Au cours du séjour (21 +/-8 jours), les performances au test de marche sont passées de 16 à 43 % des valeurs théoriques, « ce qui représente un gain significatif mais reste une atteinte grave », estime le Dr Al Chikhanie. Les meilleurs résultats en termes de récupération ont été observés chez les patients qui ont rejoint le centre de rééducation dès leur sortie de réanimation. En d’autres termes, « plus la rééducation a commencé tôt et duré longtemps, plus la récupération a été rapide et importante », précise la chercheuse.
Pour le Pr Troosters, ces résultats « montrent à quel point il est essentiel pour les patients de commencer une rééducation pulmonaire dès qu’ils sont physiquement capables de le faire ».

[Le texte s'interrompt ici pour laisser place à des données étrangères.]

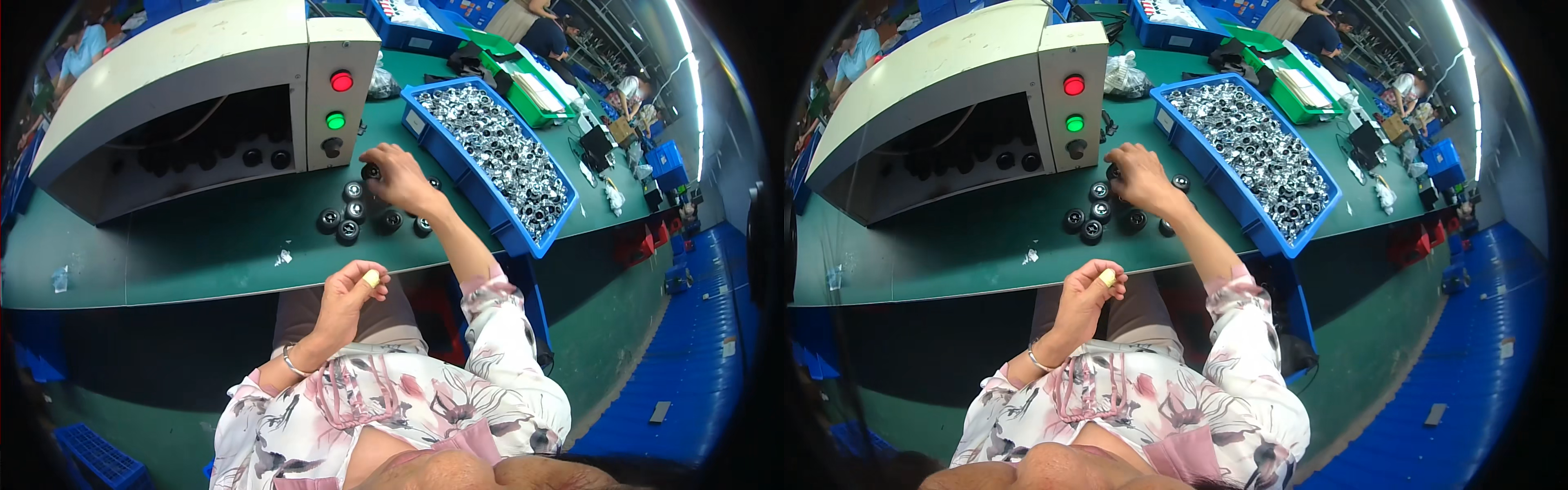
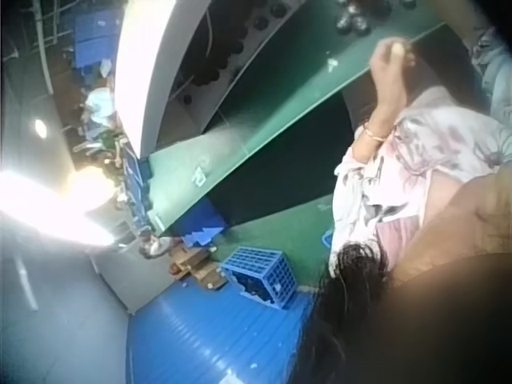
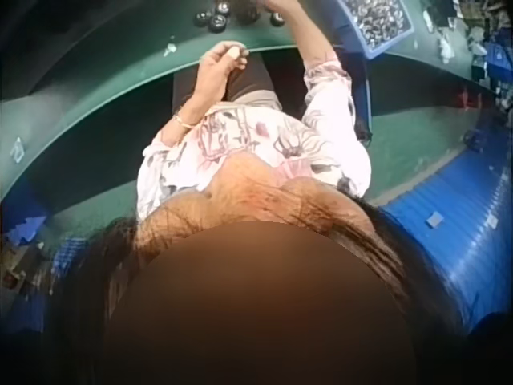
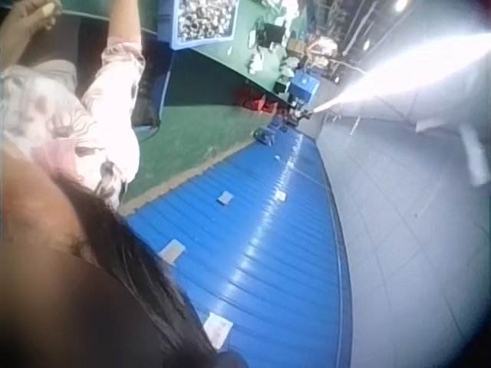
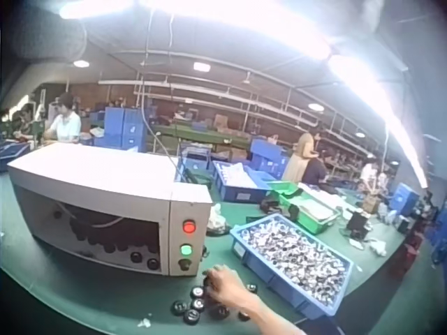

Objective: Assembling small plastic toy wheels by inserting a metal part into the hub.

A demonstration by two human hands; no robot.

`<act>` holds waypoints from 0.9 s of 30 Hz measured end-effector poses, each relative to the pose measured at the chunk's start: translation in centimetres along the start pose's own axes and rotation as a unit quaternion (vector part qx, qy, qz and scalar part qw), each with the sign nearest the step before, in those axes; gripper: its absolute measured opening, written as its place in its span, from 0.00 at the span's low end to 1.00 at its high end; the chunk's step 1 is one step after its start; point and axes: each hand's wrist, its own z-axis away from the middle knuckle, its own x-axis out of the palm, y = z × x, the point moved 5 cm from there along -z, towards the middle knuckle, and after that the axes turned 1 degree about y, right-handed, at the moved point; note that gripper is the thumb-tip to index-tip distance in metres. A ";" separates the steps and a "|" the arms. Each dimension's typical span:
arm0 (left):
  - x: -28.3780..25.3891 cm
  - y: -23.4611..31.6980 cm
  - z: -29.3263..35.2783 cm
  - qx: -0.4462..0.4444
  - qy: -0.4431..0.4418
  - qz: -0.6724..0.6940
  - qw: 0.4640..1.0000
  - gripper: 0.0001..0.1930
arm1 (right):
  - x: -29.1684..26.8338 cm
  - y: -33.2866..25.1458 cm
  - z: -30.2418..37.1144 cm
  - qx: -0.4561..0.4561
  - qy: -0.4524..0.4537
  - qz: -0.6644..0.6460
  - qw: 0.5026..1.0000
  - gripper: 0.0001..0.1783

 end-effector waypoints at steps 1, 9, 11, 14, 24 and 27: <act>-0.2 0.4 -0.1 0.014 0.013 0.011 1.000 0.09 | -1.3 -1.3 1.1 -0.037 0.085 -0.009 0.996 0.22; -0.2 2.1 -1.6 0.013 -0.058 0.110 0.992 0.18 | -2.0 -7.4 10.9 -0.111 0.104 -0.259 0.954 0.27; -0.3 1.0 -1.2 -0.001 -0.067 0.121 0.990 0.18 | -2.2 -7.5 11.8 -0.150 0.136 -0.203 0.958 0.28; 0.2 0.2 -0.3 -0.020 -0.062 0.130 0.989 0.19 | -1.5 -7.5 13.0 -0.137 0.144 -0.215 0.956 0.27; 0.7 -0.5 1.4 -0.045 -0.055 0.103 0.992 0.19 | 0.3 -7.1 15.1 -0.163 0.168 -0.209 0.949 0.25; -0.3 -1.7 1.6 -0.041 -0.084 0.087 0.992 0.19 | 0.6 -7.3 15.9 -0.168 0.170 -0.212 0.948 0.26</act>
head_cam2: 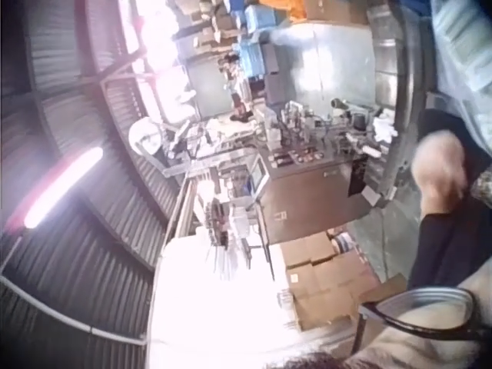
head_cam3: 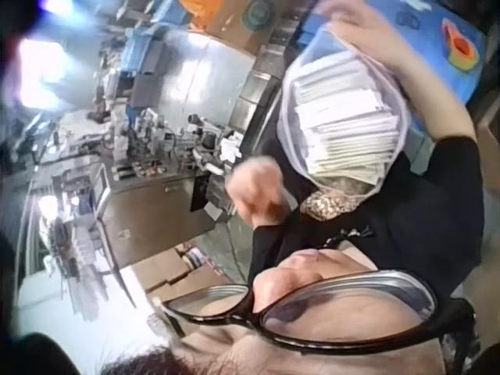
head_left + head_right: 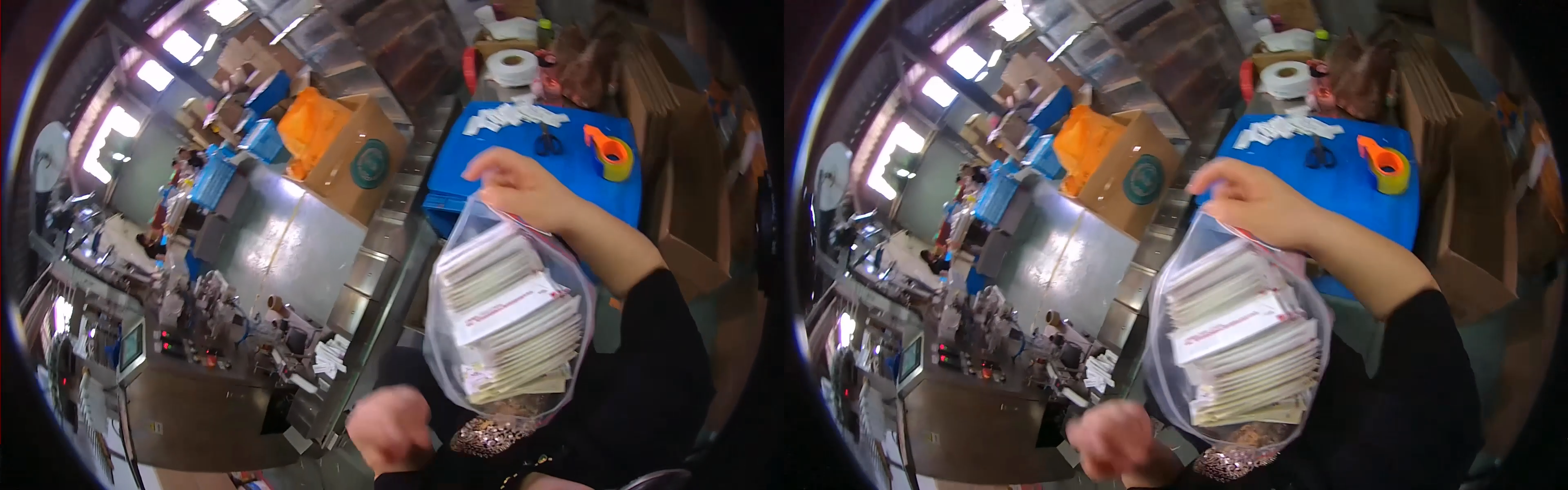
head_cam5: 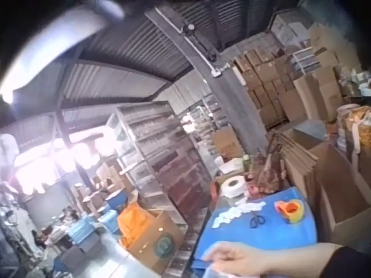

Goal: Packaging stacks of white envelopes into plastic bags and then placing those bags into a larger shipping box.

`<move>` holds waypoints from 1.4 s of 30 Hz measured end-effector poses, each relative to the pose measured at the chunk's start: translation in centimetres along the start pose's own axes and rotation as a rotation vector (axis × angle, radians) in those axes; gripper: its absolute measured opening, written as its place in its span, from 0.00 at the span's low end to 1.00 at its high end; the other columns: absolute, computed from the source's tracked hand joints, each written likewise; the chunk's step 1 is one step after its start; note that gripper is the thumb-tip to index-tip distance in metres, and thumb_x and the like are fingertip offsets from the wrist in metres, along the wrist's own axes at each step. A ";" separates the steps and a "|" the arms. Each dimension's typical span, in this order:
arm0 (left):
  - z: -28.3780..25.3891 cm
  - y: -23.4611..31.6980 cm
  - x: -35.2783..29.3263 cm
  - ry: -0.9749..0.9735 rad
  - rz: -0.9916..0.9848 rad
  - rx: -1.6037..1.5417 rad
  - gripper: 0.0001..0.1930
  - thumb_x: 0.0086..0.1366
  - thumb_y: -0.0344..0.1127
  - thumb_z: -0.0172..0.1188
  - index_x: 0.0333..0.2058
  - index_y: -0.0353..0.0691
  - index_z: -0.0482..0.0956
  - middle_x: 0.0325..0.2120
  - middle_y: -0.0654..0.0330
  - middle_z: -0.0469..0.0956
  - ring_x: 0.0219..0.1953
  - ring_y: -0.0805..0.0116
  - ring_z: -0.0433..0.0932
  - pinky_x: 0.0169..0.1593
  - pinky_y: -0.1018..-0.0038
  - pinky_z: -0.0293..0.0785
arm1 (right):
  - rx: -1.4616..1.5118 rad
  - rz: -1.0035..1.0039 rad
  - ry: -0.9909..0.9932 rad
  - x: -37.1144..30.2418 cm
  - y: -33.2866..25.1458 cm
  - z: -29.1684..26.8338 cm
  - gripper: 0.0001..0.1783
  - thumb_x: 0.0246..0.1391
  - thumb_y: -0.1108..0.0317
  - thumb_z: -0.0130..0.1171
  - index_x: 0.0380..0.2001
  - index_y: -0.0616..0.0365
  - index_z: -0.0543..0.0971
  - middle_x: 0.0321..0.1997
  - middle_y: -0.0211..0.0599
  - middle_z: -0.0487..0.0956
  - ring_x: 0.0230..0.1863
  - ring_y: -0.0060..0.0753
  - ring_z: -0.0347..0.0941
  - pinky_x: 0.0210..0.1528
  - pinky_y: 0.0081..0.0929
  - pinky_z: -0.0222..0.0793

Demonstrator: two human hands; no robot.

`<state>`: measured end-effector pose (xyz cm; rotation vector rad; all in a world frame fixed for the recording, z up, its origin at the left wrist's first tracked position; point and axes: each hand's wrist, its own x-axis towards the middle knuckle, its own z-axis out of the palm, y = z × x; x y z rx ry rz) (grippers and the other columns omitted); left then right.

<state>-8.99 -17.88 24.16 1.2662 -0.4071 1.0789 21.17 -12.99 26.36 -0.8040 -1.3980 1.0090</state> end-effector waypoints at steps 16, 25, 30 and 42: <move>-1.8 -9.6 4.5 0.253 -0.214 0.188 0.51 0.57 0.62 0.46 0.62 0.39 0.22 0.65 0.51 0.33 0.66 0.60 0.36 0.64 0.66 0.33 | 0.238 -0.364 0.044 -4.7 5.4 4.5 0.64 0.39 0.24 0.45 0.64 0.61 0.35 0.69 0.47 0.30 0.70 0.42 0.29 0.68 0.40 0.26; -6.6 -10.1 -1.9 0.158 -0.255 0.316 0.52 0.57 0.52 0.56 0.62 0.42 0.23 0.65 0.55 0.36 0.66 0.61 0.40 0.65 0.67 0.36 | 0.740 0.274 0.044 -4.0 4.6 5.3 0.37 0.58 0.39 0.35 0.59 0.59 0.58 0.60 0.41 0.60 0.60 0.36 0.58 0.61 0.33 0.53; -6.4 -12.6 -4.4 0.276 -0.281 0.507 0.56 0.50 0.59 0.60 0.63 0.40 0.30 0.65 0.56 0.31 0.66 0.61 0.36 0.65 0.65 0.37 | 0.304 0.251 0.184 -8.2 13.3 1.6 0.38 0.58 0.40 0.36 0.63 0.54 0.51 0.65 0.39 0.54 0.63 0.37 0.53 0.64 0.36 0.49; -5.3 -12.8 -2.0 0.261 -0.176 0.636 0.50 0.54 0.68 0.43 0.64 0.39 0.36 0.64 0.48 0.24 0.67 0.54 0.29 0.64 0.61 0.28 | 0.309 0.166 0.154 -6.5 14.2 1.6 0.38 0.58 0.41 0.36 0.63 0.54 0.49 0.65 0.39 0.52 0.64 0.37 0.52 0.64 0.37 0.49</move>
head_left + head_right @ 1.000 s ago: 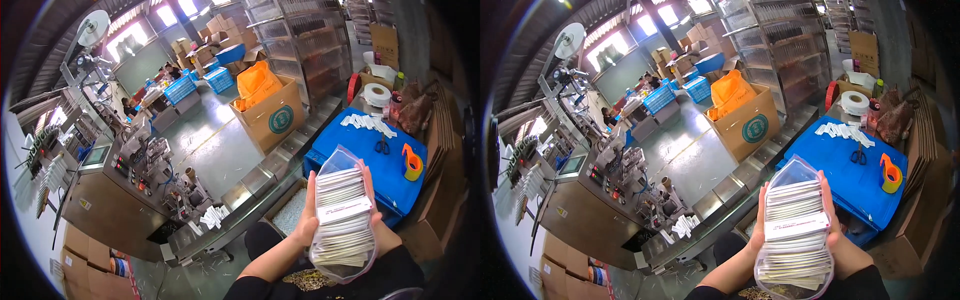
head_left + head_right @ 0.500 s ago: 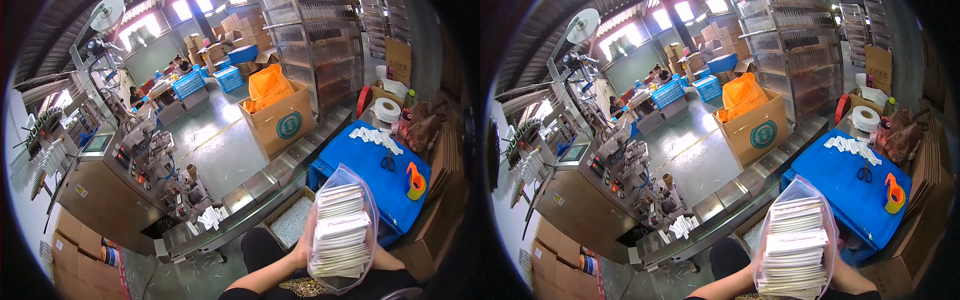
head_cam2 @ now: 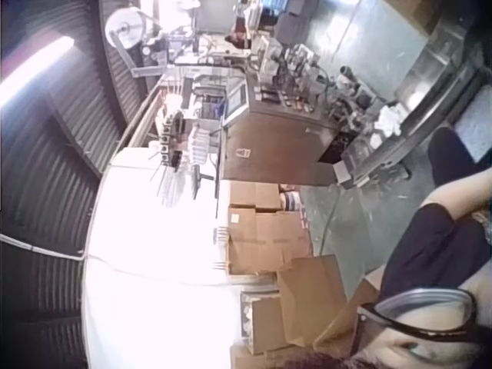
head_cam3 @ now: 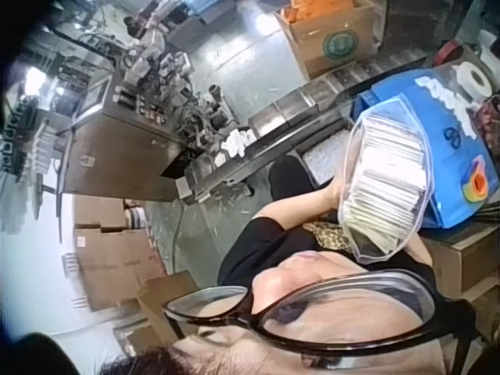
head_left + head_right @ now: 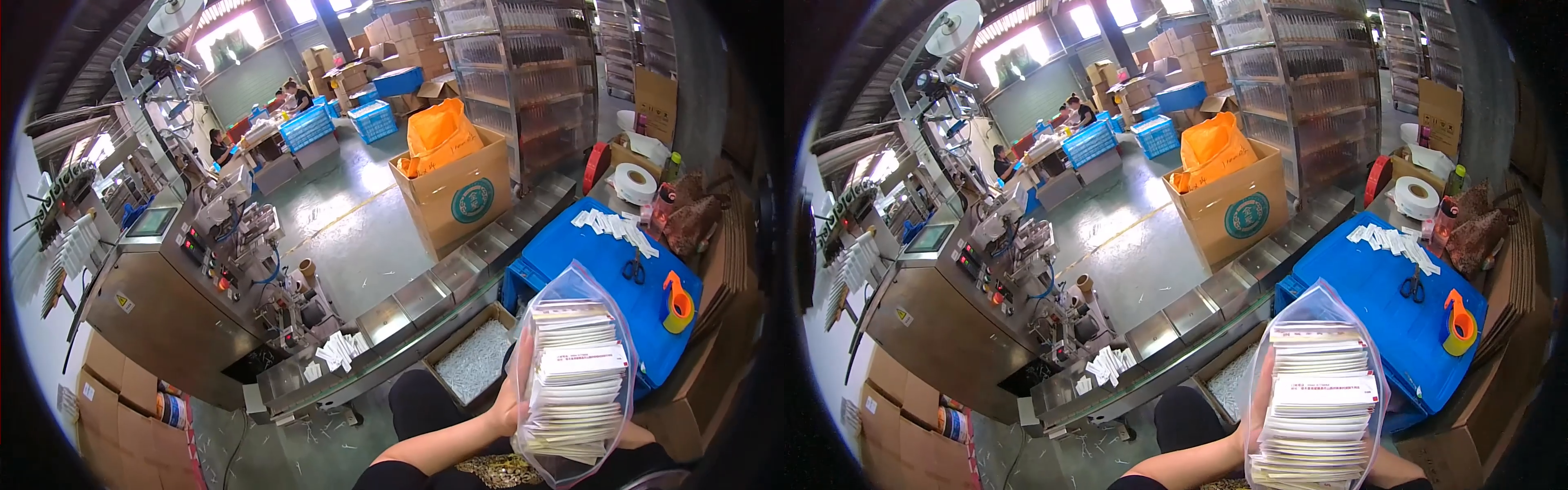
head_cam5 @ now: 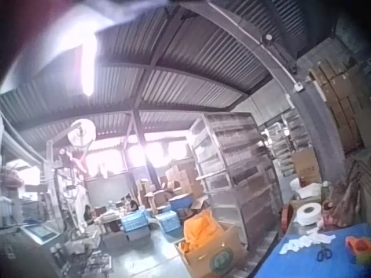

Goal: Packaging stacks of white envelopes into plastic bags and then placing those bags into a larger shipping box.

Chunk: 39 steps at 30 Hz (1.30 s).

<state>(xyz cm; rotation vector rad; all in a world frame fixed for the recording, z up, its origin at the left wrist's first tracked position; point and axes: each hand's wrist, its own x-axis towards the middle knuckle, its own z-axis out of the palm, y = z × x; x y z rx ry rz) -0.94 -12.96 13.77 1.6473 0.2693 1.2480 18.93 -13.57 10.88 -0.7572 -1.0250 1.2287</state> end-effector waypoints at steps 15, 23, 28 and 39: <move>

Des signes respiratoires à long terme, même chez les sujets pauci-symptomatiques
Il n’y a pas que les patients hospitalisés chez qui le Covid-19 peut jouer les prolongations. Un travail présenté lors des Journées nationales d’infectiologie confirme en effet que près de la moitié des patients pris en charge en ambulatoire présentent aussi des séquelles, notamment pulmonaires.
Le Dr Lucas Armange (Rennes) a analysé les données préliminaires d’une série de 186 patients (dont 13 % de fumeurs) suivis en ambulatoire et interrogés par un questionnaire en ligne six semaines après le diagnostic. Parmi eux, 44 % présentaient encore des symptômes après ce délai, dont sensation de perte de capacités respiratoires (38 %), dyspnée d’effort (34 %), toux (18 %), douleurs thoraciques (10 %) et dyspnée de repos (4 %).
Un scanner et des EFR ont été proposés aux patients qui le souhaitaient : aucune complication n’a été notée au scanner mais des signes EFR ont été retrouvés chez 30 % des patients (qui ont par la suite été traités par bêta-2 mimétiques et corticoïdes inhalés pour la plupart d’entre eux).